Required action:
Those lines of the records that contain "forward" are to be located and copied.

Input records:
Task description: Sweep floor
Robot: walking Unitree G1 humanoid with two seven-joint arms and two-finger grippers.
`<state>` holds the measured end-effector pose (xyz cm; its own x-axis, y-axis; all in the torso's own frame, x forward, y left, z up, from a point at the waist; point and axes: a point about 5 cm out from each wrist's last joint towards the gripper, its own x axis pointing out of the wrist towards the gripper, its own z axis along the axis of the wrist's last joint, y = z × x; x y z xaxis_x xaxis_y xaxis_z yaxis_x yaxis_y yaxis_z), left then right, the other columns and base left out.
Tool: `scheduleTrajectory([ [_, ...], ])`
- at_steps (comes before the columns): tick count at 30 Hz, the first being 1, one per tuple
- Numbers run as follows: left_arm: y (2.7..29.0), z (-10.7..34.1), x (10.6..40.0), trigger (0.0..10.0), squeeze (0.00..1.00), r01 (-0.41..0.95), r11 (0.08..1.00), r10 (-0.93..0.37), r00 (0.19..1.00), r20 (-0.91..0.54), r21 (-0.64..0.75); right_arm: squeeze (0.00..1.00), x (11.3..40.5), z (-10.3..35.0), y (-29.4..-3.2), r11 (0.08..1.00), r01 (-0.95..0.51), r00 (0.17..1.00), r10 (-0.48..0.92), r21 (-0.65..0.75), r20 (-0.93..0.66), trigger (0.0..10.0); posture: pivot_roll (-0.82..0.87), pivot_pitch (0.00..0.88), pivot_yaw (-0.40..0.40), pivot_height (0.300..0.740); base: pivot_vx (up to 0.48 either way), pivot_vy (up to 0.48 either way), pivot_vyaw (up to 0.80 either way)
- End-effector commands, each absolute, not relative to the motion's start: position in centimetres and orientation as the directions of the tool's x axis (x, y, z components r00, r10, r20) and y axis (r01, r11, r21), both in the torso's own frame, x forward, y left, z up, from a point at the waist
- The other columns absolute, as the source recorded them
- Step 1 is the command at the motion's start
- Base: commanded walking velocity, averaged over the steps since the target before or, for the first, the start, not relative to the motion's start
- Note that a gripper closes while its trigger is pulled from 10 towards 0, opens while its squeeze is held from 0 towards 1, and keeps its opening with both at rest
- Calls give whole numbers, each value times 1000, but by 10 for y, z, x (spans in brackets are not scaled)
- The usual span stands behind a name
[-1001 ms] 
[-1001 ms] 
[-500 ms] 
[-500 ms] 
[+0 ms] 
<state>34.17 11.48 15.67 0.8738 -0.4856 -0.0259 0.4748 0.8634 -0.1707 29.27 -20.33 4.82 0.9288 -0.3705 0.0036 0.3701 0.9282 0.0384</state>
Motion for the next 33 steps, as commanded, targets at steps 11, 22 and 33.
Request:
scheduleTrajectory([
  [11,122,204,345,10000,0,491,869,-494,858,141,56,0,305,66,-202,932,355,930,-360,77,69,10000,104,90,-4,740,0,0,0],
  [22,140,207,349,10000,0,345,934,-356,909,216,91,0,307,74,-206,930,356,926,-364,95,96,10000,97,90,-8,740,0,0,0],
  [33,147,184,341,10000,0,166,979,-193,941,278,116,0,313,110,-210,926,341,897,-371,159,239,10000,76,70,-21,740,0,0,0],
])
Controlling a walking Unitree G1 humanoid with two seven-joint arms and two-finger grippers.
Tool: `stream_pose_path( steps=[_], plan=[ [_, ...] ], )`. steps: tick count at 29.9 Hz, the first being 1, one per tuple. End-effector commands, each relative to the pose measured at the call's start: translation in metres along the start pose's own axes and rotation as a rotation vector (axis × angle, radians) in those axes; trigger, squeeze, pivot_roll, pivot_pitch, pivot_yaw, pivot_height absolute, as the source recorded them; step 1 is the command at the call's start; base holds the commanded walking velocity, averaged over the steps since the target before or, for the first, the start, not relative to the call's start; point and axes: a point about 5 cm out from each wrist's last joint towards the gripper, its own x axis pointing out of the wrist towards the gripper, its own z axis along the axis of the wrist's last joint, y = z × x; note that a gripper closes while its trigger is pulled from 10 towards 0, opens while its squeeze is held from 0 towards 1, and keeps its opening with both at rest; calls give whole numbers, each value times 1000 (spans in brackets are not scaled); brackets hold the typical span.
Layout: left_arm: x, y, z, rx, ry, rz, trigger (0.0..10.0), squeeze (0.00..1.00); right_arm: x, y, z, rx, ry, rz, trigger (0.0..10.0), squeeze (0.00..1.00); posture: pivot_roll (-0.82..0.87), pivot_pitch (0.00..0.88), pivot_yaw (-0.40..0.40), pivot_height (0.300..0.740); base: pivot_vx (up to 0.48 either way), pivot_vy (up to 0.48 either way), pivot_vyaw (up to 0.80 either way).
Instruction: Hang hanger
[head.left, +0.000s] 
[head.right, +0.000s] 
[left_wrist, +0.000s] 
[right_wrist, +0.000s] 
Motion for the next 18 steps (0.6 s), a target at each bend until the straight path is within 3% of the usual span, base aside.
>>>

Output below:
`<state>` holds the measured end-effector pose (xyz cm; its own x-axis, y-axis; all in the torso's own frame, x forward, y left, z up, from a point at the waist; point and axes: a point about 5 cm out from each wrist's last joint towards the gripper, its own x axis pointing out of the wrist towards the gripper, its own z axis along the axis of the wrist's last joint, y = z × x; x y z xaxis_x xaxis_y xaxis_z yaxis_x yaxis_y yaxis_z), left then right, the other columns and base left out.
- End-effector commands, each absolute, not relative to the motion's start: position in centimetres and orientation as the directions of the tool's x axis (x, y, z components r00, r10, r20) and y axis (r01, r11, r21), both in the torso's own frame, x forward, y left, z up, from a point at the waist

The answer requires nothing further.